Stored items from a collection
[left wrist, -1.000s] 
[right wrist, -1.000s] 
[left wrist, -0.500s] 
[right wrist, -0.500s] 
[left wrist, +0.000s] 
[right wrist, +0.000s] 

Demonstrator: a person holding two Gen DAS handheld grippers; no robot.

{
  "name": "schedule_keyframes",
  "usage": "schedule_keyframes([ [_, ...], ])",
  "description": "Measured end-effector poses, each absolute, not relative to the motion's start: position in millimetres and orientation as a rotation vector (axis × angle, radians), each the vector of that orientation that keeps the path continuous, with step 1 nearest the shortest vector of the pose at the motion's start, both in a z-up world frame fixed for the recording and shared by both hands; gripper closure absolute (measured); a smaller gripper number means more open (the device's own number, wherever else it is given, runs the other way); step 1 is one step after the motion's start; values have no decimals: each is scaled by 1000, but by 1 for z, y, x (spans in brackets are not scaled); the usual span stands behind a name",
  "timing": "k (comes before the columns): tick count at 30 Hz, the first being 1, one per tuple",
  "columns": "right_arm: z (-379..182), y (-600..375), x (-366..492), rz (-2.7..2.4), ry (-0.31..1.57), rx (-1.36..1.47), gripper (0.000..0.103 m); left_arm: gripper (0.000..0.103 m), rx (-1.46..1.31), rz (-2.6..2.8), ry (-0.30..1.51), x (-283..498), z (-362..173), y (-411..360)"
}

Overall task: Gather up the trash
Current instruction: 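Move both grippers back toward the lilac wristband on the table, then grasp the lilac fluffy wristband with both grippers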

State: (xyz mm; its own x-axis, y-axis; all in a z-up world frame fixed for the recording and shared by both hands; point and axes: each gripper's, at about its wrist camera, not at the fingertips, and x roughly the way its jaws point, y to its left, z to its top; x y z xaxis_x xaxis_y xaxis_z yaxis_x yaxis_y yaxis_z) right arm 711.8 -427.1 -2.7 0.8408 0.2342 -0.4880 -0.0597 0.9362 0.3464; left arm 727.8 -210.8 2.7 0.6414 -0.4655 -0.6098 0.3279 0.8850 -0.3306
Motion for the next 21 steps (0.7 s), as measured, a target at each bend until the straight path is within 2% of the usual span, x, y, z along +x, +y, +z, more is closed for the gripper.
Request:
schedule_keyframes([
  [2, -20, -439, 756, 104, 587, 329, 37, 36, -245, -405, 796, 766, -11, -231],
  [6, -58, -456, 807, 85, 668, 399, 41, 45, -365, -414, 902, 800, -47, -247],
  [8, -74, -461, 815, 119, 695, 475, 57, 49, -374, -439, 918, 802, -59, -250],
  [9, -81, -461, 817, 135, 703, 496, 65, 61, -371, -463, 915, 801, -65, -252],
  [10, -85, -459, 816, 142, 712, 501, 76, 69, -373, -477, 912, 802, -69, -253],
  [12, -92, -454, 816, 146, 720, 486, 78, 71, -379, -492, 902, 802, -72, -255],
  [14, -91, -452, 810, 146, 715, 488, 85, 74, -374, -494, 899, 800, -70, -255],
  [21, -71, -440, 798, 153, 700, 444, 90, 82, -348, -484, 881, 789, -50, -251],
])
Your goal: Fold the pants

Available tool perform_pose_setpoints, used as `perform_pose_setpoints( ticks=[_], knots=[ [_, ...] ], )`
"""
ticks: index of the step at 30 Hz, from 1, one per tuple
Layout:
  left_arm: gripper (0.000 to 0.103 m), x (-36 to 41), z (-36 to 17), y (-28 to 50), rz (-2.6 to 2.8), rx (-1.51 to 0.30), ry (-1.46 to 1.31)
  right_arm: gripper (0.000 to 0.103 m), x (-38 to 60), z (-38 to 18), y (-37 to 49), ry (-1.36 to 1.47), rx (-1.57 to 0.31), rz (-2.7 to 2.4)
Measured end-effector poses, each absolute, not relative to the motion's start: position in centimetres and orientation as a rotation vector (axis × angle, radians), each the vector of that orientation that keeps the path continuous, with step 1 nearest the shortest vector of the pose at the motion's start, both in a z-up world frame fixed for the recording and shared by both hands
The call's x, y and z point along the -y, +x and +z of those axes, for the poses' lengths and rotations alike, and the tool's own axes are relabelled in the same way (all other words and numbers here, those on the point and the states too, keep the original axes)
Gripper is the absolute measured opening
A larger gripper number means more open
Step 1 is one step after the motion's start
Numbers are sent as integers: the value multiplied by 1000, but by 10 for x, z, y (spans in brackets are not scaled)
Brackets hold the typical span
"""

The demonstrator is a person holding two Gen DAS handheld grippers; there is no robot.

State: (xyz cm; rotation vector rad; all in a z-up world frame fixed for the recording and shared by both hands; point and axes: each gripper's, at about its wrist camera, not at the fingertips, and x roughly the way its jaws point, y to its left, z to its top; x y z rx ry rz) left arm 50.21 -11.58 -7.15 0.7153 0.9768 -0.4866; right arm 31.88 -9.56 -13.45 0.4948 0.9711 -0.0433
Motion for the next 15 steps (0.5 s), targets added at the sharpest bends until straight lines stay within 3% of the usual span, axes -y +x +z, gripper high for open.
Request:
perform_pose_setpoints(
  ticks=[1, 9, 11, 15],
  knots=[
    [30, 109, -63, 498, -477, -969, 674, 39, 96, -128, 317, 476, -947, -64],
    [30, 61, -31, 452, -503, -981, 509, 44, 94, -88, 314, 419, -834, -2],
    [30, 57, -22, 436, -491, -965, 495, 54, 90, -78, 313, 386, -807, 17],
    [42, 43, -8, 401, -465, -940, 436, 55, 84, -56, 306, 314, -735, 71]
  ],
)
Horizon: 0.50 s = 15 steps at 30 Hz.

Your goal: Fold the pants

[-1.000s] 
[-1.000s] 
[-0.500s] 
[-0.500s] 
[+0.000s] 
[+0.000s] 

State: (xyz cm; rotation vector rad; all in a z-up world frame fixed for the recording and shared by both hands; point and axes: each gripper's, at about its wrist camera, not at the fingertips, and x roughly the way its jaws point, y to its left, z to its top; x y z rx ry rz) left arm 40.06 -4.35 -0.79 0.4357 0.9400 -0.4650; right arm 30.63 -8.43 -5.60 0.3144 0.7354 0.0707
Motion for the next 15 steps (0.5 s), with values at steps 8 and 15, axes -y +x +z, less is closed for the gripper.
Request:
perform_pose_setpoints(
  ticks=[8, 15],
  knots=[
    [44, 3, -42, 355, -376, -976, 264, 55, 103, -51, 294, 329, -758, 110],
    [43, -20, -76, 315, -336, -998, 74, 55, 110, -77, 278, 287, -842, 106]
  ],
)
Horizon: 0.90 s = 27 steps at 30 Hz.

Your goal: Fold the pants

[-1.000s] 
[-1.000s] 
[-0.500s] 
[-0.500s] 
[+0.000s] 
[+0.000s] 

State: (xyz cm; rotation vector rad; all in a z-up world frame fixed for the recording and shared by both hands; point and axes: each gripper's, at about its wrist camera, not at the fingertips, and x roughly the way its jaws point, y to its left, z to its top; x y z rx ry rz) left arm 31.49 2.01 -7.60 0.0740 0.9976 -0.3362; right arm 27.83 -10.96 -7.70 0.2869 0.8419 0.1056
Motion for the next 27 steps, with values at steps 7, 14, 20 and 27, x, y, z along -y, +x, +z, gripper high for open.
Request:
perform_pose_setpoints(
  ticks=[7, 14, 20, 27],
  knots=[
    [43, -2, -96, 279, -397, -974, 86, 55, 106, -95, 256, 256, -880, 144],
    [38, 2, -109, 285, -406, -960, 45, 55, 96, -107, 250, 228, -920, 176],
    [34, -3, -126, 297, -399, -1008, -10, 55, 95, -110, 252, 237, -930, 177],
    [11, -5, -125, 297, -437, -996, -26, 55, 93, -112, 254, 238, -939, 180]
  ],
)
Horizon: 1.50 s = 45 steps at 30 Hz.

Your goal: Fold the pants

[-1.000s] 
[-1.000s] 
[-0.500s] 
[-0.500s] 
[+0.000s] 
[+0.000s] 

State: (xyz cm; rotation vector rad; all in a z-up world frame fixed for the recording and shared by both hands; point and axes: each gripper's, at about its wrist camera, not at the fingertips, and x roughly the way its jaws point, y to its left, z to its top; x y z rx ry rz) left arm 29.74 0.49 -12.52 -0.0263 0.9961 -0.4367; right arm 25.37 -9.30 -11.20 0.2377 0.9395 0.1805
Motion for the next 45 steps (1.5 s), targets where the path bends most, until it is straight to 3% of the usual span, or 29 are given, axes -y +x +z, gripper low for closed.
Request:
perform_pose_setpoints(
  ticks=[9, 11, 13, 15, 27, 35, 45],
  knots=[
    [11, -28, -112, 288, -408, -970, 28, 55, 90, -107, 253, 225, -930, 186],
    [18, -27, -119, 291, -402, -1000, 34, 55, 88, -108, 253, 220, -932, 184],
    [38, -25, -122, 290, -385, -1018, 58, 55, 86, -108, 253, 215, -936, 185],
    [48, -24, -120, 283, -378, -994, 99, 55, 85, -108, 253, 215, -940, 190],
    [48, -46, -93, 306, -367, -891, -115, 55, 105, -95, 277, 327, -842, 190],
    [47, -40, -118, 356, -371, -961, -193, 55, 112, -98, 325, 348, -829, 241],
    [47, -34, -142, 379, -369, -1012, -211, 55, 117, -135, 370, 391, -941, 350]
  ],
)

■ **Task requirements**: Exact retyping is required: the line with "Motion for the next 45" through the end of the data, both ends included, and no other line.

■ **Answer section**:
Motion for the next 45 steps (1.5 s), targets where the path bends most, until it is straight to 3% of the usual span, or 29 are given, axes -y +x +z, gripper low for closed.
Request:
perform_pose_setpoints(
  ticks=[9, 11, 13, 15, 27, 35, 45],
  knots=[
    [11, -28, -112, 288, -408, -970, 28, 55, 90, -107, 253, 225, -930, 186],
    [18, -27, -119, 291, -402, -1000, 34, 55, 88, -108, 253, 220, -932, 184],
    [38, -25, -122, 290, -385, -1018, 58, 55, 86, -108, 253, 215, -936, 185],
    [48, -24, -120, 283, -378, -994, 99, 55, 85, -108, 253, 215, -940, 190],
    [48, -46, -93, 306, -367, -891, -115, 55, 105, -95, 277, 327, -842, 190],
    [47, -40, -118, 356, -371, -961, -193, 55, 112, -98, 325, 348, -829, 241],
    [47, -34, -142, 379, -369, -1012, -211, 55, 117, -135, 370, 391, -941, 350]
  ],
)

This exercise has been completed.